Goal of the exercise →
Whenever a line in the records below contains "lemon", pick it out.

++++++

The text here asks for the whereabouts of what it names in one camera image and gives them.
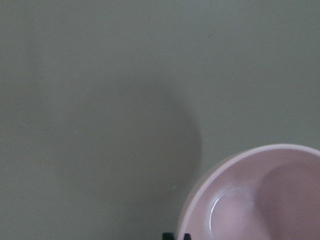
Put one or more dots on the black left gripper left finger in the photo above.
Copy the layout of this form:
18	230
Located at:
168	236

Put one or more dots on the small pink bowl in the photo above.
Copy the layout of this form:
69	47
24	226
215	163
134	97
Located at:
270	192

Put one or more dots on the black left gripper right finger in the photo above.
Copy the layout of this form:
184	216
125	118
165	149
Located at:
187	236

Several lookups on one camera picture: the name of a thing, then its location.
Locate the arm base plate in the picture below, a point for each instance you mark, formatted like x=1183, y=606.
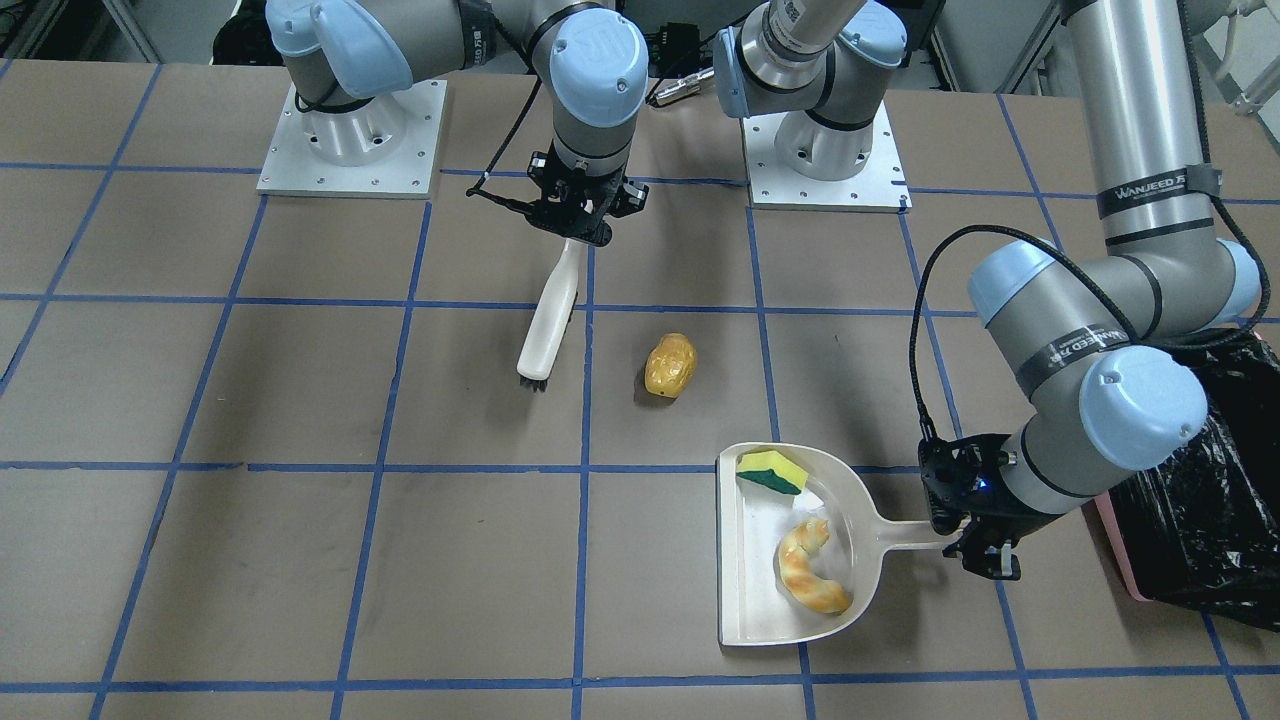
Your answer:
x=387, y=149
x=795, y=164

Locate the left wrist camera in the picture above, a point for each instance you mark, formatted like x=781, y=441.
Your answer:
x=952, y=477

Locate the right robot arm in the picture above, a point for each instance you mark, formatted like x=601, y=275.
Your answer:
x=352, y=62

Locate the yellow toy potato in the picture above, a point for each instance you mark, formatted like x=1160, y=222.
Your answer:
x=670, y=366

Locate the yellow green sponge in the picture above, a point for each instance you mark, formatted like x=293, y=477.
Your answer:
x=773, y=470

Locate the beige hand brush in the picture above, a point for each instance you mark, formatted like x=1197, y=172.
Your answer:
x=551, y=317

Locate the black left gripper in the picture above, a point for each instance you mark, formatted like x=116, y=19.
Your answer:
x=985, y=517

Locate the toy croissant bread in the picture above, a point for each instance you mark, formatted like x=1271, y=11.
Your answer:
x=794, y=556

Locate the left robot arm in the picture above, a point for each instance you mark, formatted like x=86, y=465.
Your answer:
x=1090, y=344

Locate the beige plastic dustpan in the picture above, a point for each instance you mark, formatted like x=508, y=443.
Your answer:
x=754, y=608

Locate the pink bin with black bag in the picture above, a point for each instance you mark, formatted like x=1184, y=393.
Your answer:
x=1201, y=531

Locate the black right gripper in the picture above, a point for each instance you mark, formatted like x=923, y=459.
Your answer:
x=627, y=199

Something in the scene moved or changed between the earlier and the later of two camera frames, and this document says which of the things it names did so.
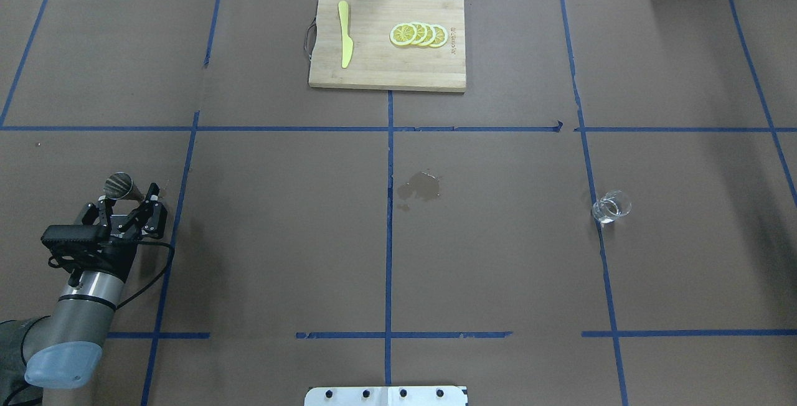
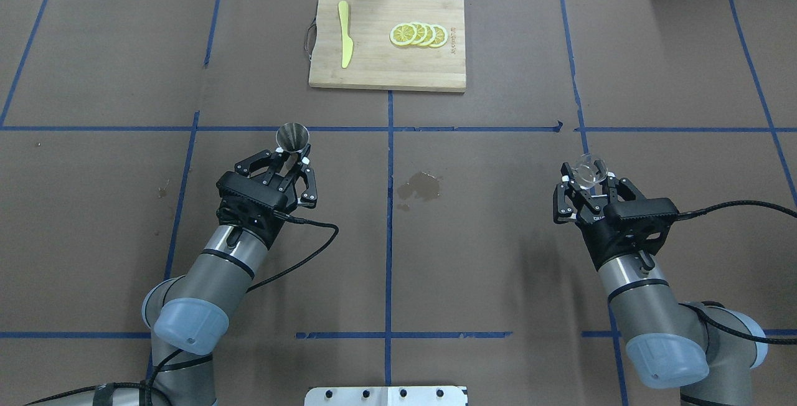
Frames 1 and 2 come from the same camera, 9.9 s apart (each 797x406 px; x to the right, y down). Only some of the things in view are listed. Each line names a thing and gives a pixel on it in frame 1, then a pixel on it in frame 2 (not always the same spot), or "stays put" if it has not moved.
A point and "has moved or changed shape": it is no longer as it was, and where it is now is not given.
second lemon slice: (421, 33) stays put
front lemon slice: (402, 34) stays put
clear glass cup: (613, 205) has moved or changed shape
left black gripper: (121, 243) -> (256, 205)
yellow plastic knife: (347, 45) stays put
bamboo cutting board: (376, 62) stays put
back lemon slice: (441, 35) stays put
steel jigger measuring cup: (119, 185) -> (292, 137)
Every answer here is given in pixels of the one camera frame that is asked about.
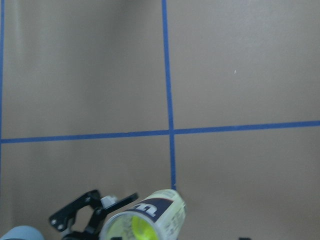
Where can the tennis ball with Wilson print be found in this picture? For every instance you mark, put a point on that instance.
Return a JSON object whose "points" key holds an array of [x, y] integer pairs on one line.
{"points": [[142, 230]]}

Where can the clear tennis ball can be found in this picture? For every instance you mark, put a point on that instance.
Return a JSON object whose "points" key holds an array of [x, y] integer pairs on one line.
{"points": [[164, 210]]}

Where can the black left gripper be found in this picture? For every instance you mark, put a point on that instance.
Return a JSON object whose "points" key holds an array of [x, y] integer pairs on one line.
{"points": [[65, 218]]}

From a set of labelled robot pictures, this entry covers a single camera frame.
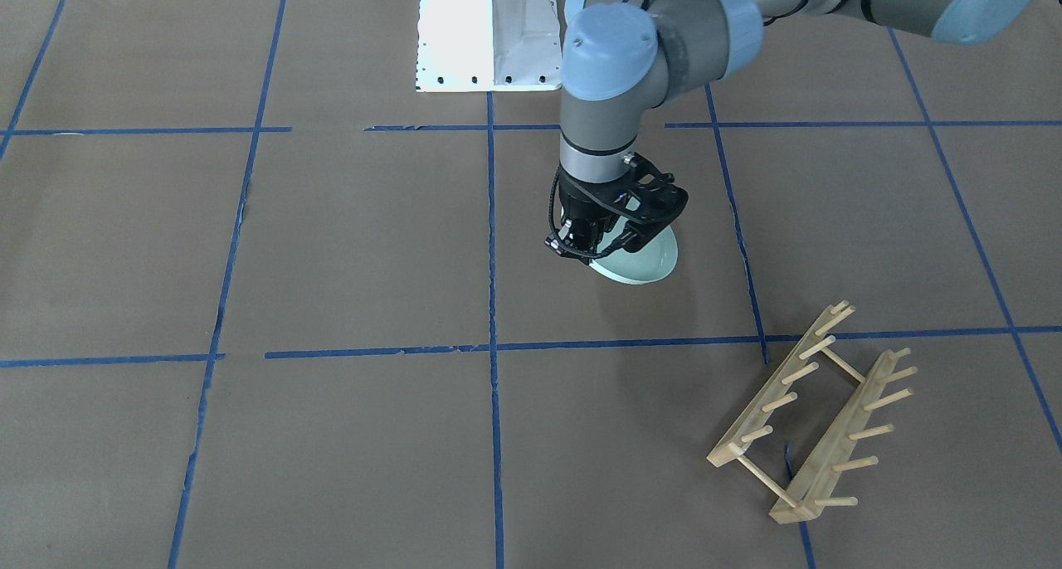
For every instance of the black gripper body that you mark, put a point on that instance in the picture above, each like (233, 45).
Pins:
(577, 201)

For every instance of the light green ceramic plate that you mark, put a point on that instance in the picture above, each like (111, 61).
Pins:
(652, 263)

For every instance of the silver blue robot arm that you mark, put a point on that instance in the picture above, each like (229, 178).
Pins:
(621, 58)

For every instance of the brown paper table cover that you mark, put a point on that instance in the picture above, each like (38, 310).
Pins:
(266, 306)

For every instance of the wooden dish rack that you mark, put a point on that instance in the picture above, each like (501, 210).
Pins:
(832, 403)

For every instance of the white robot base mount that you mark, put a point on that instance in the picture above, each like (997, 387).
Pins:
(488, 46)

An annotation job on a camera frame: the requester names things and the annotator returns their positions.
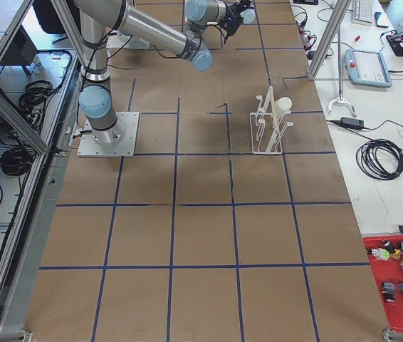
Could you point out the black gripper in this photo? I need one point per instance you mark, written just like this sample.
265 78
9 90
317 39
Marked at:
232 23

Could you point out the light blue cup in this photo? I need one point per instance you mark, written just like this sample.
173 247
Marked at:
248 16

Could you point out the white plastic cup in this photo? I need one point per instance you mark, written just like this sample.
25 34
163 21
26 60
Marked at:
283 106

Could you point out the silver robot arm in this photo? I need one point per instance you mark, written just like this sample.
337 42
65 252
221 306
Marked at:
136 29

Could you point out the white keyboard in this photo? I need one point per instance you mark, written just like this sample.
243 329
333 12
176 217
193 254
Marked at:
362 12

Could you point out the blue teach pendant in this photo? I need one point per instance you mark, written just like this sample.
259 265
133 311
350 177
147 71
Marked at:
367 68

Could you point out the black power adapter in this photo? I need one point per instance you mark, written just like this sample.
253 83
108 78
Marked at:
352 123

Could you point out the red parts tray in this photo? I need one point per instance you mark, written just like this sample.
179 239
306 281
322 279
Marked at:
385 254

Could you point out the aluminium frame post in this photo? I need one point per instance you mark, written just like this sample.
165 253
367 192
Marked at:
327 37

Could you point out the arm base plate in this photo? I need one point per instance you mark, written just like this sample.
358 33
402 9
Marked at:
128 42
118 141

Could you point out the white wire cup rack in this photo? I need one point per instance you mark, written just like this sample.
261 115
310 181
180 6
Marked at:
267 127

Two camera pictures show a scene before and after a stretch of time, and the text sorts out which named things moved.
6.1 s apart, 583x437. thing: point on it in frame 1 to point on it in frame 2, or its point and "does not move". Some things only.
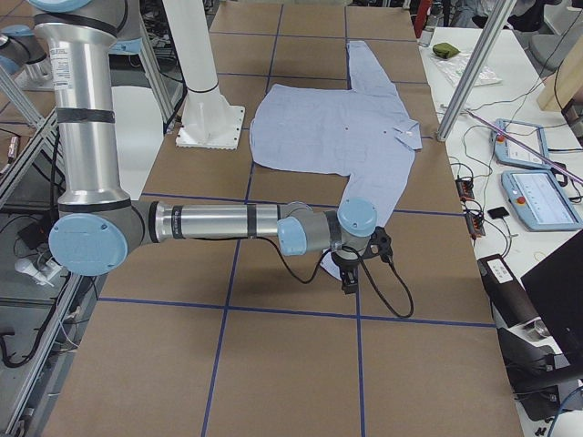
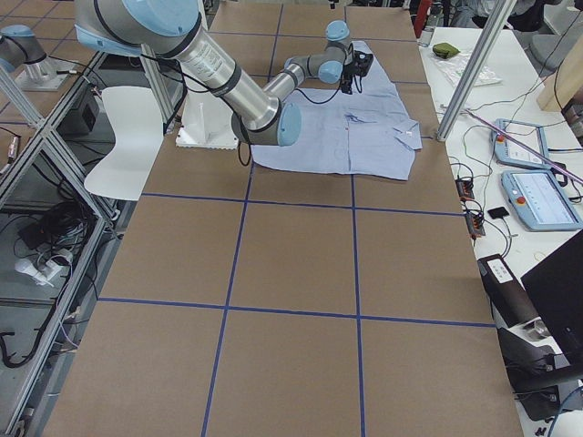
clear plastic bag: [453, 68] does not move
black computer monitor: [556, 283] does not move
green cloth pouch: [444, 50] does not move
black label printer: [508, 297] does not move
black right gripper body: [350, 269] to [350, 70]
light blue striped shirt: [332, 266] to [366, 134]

++++++

Task response →
second lemon slice: (421, 33) stays put
front lemon slice: (402, 34) stays put
back lemon slice: (441, 35) stays put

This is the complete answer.